BRIEF
Collect all lines from the listing that include the string "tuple".

DATASET ENTRIES
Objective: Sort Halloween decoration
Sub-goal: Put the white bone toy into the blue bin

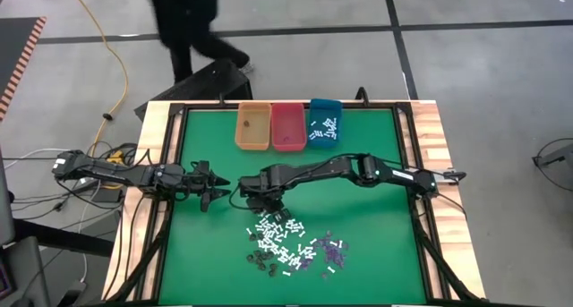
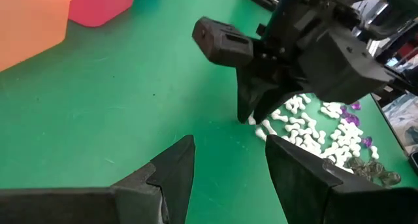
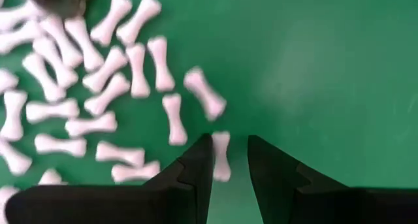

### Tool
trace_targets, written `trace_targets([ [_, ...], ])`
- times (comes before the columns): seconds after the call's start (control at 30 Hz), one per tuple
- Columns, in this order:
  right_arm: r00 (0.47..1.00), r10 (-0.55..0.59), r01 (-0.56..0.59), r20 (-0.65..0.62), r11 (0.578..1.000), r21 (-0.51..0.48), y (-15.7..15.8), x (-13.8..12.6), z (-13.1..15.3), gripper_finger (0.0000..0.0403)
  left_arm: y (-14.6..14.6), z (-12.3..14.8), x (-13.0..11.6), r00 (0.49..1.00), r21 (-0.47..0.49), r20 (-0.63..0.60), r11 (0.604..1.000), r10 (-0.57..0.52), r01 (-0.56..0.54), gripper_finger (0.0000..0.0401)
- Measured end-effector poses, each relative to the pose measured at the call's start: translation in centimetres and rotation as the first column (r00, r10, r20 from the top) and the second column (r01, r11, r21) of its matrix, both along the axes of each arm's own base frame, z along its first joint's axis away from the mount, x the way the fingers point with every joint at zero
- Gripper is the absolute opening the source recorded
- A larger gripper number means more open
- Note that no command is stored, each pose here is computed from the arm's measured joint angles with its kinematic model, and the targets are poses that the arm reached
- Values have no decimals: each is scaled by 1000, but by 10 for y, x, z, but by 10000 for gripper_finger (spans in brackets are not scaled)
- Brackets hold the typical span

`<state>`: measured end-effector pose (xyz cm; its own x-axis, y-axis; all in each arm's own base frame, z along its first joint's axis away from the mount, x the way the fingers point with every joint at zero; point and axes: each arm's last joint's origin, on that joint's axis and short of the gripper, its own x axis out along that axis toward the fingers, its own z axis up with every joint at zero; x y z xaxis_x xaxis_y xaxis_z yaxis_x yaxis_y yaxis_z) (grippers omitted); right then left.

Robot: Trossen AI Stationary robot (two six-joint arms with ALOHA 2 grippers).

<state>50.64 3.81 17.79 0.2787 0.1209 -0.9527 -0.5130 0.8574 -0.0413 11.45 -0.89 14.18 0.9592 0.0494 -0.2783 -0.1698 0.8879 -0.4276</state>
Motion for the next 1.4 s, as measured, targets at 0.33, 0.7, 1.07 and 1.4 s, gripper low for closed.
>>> trace_targets([
  [0.33, 1000, -25, 25, -14, 1000, 13, 1, 3, -11, 110, 0, 0, 0, 1000, 0, -1, 1000, -2, 2, 179],
  [0.7, 998, -57, 57, -37, 998, 18, 1, 1, -12, 16, 0, 0, 0, 1000, -2, -1, 1000, -1, 1, 179],
  [1.07, 996, -82, 83, -28, 996, 28, -6, -12, 26, 21, 0, 0, 0, 1000, -11, 0, 1000, 0, 0, 179],
  [1.4, 980, -198, 199, -37, 979, 31, -53, -44, 89, 24, 0, 0, 0, 1000, -12, 0, 1000, 0, 0, 179],
])
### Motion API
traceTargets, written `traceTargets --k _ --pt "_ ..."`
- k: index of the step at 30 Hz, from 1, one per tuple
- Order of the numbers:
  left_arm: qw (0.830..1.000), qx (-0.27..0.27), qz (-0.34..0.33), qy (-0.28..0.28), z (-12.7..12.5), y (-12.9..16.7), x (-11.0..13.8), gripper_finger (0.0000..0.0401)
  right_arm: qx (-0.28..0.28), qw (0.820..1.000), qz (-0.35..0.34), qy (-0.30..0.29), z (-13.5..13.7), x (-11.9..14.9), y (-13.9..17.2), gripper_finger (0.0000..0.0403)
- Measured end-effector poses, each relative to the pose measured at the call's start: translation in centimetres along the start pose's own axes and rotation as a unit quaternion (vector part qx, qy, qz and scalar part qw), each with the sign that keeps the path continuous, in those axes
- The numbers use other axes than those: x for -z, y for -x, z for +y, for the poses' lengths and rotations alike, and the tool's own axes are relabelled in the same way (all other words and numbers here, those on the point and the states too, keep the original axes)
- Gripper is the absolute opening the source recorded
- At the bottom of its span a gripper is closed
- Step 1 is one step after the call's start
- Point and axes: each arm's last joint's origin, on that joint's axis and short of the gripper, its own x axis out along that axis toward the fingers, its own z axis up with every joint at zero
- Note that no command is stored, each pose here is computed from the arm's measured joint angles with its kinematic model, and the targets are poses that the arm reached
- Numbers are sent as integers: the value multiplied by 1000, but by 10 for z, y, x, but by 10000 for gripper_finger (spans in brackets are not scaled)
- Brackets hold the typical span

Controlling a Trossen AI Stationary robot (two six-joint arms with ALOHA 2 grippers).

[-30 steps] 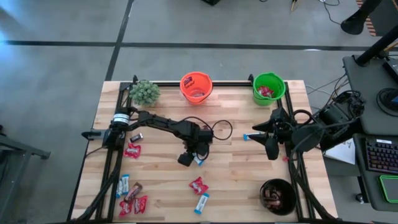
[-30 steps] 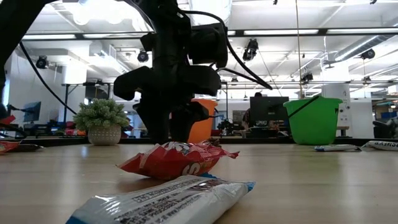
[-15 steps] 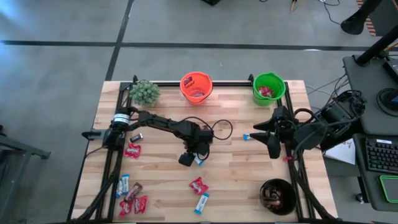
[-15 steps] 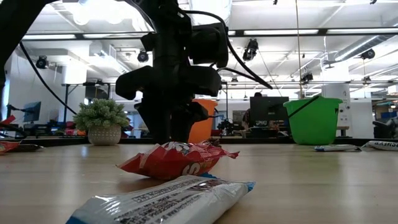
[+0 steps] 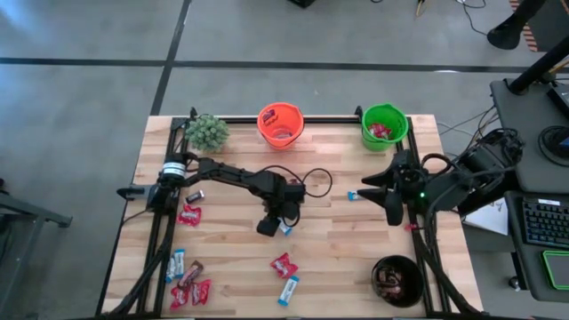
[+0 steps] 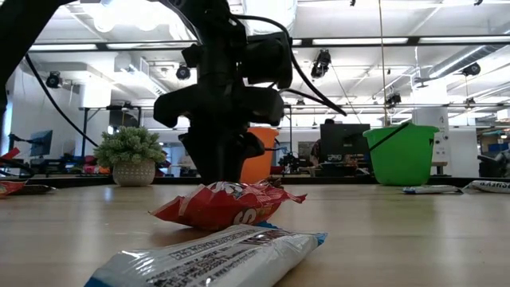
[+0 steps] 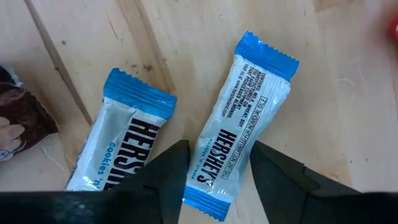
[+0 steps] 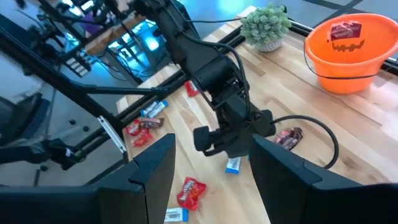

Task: Organize candy in baskets
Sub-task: Put the white chocolate bar into the orange bucket

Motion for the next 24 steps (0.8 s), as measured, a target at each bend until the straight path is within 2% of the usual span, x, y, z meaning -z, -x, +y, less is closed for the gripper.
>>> traceTargets --k 7,13,19,24 --pt "1000 19 9 5 -2 0 2 83 -22 999 -16 -30 -2 -13 16 192" --pt "996 84 10 12 -7 -2 5 15 -41 998 -29 -31 3 -25 26 192" --pt "995 99 22 3 -10 1 7 3 -48 999 -15 -7 2 -25 27 192" --pt "996 84 41 -2 -11 12 5 1 -57 998 -27 23 3 -31 33 192"
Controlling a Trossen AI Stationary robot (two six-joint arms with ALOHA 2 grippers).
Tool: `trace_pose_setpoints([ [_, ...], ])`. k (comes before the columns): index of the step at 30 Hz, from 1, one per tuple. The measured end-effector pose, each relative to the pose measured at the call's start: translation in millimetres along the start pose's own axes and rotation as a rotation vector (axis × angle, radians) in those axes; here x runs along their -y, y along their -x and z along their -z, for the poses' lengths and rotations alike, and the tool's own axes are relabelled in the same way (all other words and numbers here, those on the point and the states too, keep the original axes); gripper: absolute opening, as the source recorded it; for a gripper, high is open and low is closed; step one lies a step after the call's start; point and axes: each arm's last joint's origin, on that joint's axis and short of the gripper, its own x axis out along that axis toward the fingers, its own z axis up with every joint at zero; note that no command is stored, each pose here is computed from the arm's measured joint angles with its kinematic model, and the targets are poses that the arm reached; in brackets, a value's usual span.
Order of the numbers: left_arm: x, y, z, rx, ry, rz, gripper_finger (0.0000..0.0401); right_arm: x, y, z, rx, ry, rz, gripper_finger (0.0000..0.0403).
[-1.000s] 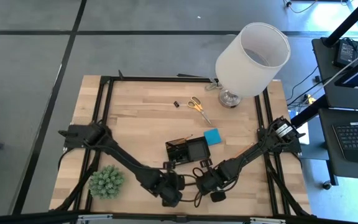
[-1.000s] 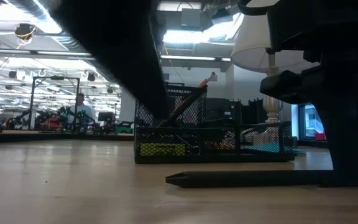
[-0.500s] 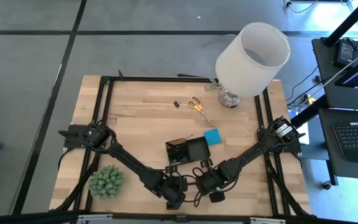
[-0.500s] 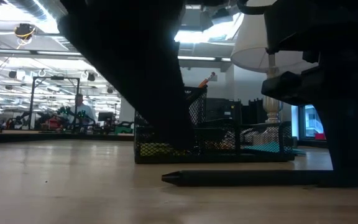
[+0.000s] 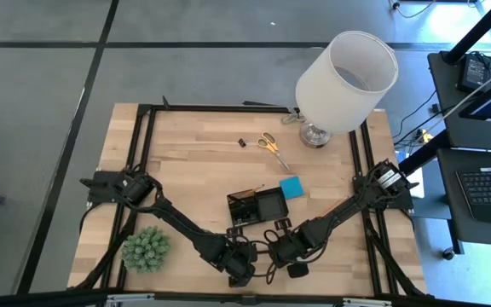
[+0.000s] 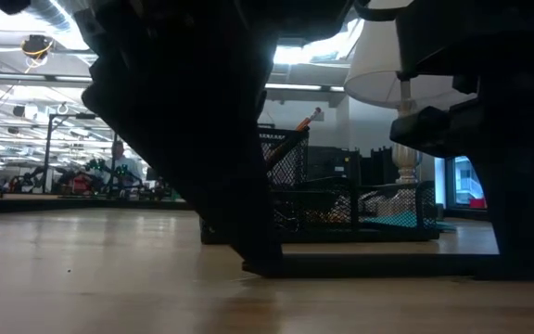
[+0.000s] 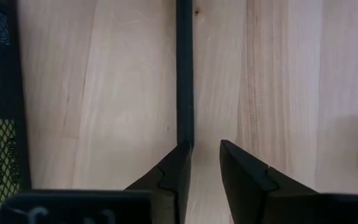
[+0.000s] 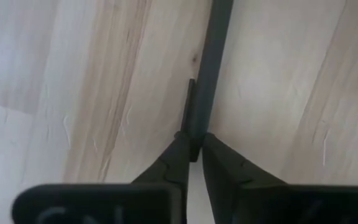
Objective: Pick and place office supplies into organizer
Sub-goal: Put the black pen into the desk organizer
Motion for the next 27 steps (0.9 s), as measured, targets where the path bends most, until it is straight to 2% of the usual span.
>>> trace_pose_setpoints([
  [7, -3.8, -1.4, 2.1, 0.003, 0.011, -0.064, 0.0042, -1.1, 0.0, 0.1, 0.002, -0.002, -0.003, 0.0066],
  [12, -4.4, -1.6, 2.1, 0.0, 0.013, -0.067, 0.0036, -1.2, 0.0, 0.0, 0.003, -0.001, -0.004, 0.0078],
  [21, 0.1, -0.3, 1.1, 0.017, -0.068, -0.042, 0.0085, -1.3, -0.1, 0.0, 0.003, -0.001, -0.004, 0.008],
  [27, -0.7, 0.1, 0.5, 0.02, -0.071, -0.056, 0.011, -1.3, -0.1, 0.0, 0.003, 0.0, -0.003, 0.008],
])
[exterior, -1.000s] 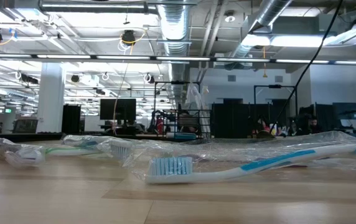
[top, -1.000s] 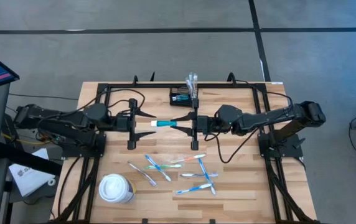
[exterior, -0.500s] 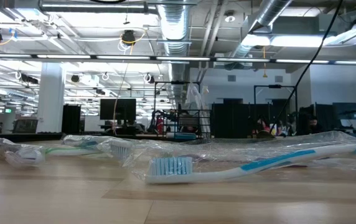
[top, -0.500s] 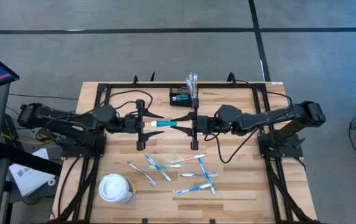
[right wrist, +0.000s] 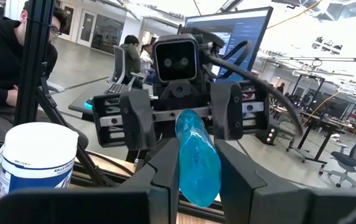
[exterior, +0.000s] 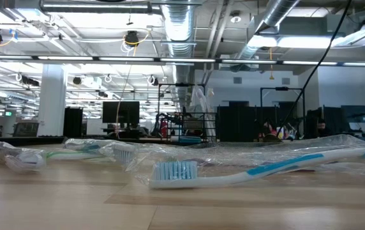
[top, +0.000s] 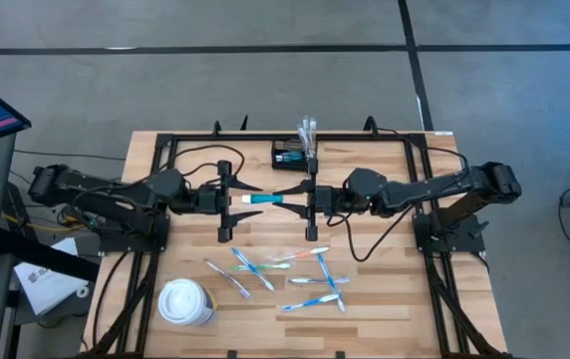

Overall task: Pick & Place toothbrushing station
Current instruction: Put the blue mouthwash into the mesh organizer

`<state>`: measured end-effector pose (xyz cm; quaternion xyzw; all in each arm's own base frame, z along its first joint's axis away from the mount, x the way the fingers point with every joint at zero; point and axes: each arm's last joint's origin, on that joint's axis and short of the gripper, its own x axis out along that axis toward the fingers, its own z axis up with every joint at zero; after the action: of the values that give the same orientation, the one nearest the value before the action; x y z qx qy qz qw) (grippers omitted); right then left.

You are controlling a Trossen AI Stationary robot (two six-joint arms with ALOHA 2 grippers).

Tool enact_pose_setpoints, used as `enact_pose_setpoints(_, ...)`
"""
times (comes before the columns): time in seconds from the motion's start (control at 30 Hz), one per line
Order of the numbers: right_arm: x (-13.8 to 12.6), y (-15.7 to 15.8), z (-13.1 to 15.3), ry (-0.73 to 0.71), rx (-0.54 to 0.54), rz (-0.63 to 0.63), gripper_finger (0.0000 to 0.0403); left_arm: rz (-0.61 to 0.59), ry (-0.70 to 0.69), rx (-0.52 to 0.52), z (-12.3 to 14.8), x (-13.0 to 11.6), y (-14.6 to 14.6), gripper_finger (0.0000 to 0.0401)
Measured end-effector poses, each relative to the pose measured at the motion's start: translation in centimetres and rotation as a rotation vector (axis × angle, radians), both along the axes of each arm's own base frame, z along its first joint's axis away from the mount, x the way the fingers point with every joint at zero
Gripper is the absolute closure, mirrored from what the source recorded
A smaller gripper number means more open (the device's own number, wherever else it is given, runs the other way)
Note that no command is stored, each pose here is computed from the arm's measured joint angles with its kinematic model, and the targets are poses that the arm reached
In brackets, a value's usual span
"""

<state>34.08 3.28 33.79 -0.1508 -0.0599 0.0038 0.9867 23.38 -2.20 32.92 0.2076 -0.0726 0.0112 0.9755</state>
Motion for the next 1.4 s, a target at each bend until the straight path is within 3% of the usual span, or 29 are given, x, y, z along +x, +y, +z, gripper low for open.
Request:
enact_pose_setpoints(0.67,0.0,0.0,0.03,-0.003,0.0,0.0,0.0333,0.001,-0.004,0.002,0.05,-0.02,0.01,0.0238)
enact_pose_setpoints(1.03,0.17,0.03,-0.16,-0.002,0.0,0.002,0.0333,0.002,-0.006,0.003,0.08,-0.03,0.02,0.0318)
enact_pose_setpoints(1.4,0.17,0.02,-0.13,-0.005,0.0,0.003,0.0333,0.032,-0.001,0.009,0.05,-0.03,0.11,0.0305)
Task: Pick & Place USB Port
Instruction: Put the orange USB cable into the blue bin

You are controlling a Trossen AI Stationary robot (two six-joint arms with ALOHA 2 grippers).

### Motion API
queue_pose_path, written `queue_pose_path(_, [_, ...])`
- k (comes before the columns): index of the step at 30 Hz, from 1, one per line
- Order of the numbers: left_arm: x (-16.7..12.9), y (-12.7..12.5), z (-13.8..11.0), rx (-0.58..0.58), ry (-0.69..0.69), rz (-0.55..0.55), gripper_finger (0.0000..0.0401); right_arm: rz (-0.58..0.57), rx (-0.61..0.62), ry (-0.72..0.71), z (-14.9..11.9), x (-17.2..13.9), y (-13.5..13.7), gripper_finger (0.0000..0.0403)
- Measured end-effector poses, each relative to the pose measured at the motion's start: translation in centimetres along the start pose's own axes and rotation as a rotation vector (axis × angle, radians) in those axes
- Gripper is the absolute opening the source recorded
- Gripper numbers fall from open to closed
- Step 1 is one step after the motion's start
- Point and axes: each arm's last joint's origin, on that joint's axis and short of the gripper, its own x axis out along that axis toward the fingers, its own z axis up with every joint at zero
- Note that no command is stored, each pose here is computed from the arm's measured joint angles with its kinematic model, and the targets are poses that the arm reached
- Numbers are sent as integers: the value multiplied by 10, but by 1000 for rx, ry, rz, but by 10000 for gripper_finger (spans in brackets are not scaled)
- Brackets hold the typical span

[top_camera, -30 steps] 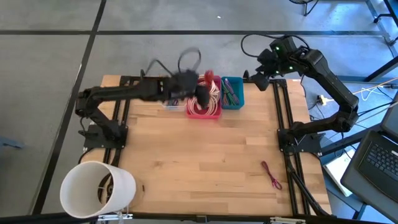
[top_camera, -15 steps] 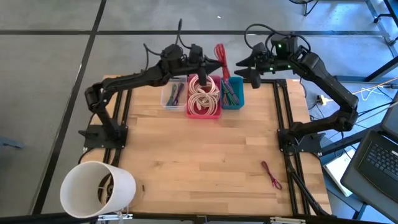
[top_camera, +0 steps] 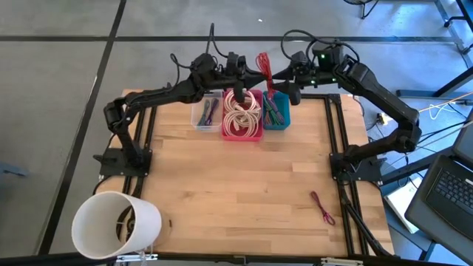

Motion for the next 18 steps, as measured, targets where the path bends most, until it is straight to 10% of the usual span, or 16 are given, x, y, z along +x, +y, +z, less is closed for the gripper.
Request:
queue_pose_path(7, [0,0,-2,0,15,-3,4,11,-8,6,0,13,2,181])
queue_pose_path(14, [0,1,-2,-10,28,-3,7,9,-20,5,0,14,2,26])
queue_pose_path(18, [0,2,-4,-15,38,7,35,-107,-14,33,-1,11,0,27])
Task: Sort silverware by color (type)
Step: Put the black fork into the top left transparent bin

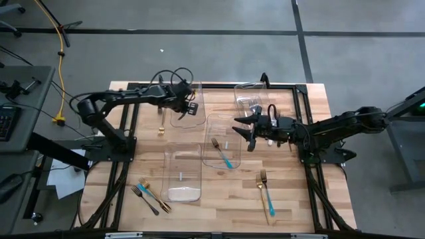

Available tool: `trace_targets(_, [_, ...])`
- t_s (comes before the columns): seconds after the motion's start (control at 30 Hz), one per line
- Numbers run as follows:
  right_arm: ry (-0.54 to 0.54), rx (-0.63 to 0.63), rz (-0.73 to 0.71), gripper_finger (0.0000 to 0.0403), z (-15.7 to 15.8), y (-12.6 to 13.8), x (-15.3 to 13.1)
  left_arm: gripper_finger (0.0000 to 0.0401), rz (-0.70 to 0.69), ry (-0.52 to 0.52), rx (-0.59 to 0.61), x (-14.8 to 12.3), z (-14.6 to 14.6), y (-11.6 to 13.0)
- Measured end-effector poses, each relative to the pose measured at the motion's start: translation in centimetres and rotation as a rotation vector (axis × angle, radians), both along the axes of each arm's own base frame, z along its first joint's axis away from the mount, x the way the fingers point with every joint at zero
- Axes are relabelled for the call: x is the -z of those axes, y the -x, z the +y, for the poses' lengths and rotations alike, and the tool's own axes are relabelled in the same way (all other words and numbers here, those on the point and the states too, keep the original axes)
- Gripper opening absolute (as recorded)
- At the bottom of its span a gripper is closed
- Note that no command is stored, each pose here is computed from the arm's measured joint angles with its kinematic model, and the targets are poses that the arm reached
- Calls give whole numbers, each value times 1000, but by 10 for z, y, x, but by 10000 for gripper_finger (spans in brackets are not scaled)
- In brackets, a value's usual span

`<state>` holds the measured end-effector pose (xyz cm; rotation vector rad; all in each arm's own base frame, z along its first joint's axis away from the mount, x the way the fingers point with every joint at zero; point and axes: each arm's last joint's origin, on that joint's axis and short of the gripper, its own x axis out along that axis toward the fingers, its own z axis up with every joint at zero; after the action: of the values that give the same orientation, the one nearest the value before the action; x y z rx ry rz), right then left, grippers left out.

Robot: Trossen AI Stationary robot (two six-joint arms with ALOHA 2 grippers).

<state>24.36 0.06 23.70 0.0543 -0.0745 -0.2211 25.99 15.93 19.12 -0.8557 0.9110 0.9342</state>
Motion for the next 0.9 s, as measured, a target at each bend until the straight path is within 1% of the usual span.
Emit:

ANSWER TO THIS EXERCISE
- times (comes before the columns): seconds after the call's start (control at 30 Hz), one per tuple
- k: index of the step at 30 Hz, from 1, one per tuple
Tool: `trace_pose_setpoints([ [_, ...], ])`. k (comes before the columns): index of the step at 30 Hz, from 1, one per tuple. The measured end-effector pose, each relative to the pose measured at the call's start: translation in millimetres along the start pose's own axes and rotation as a rotation vector (axis × angle, radians) in those axes; here x runs along their -y, y along their -x and z along their -z, for the poses' lengths and rotations alike, and the tool's own axes are relabelled in the same way (all other words and numbers here, those on the point and the states too, keep the original axes); gripper: absolute opening, as the source recorded it; for a gripper, high is open and low is closed; step one lies a step after the call's start; point and axes: each arm's last joint's origin, on that joint's axis and short of the gripper, its own x axis out along that axis toward the fingers, its own z axis up with every joint at zero; note that no command is stored, each pose here is computed from the arm's measured joint angles with its kinematic model, and the targets are poses that the arm reached; in brackets, a value's usual span.

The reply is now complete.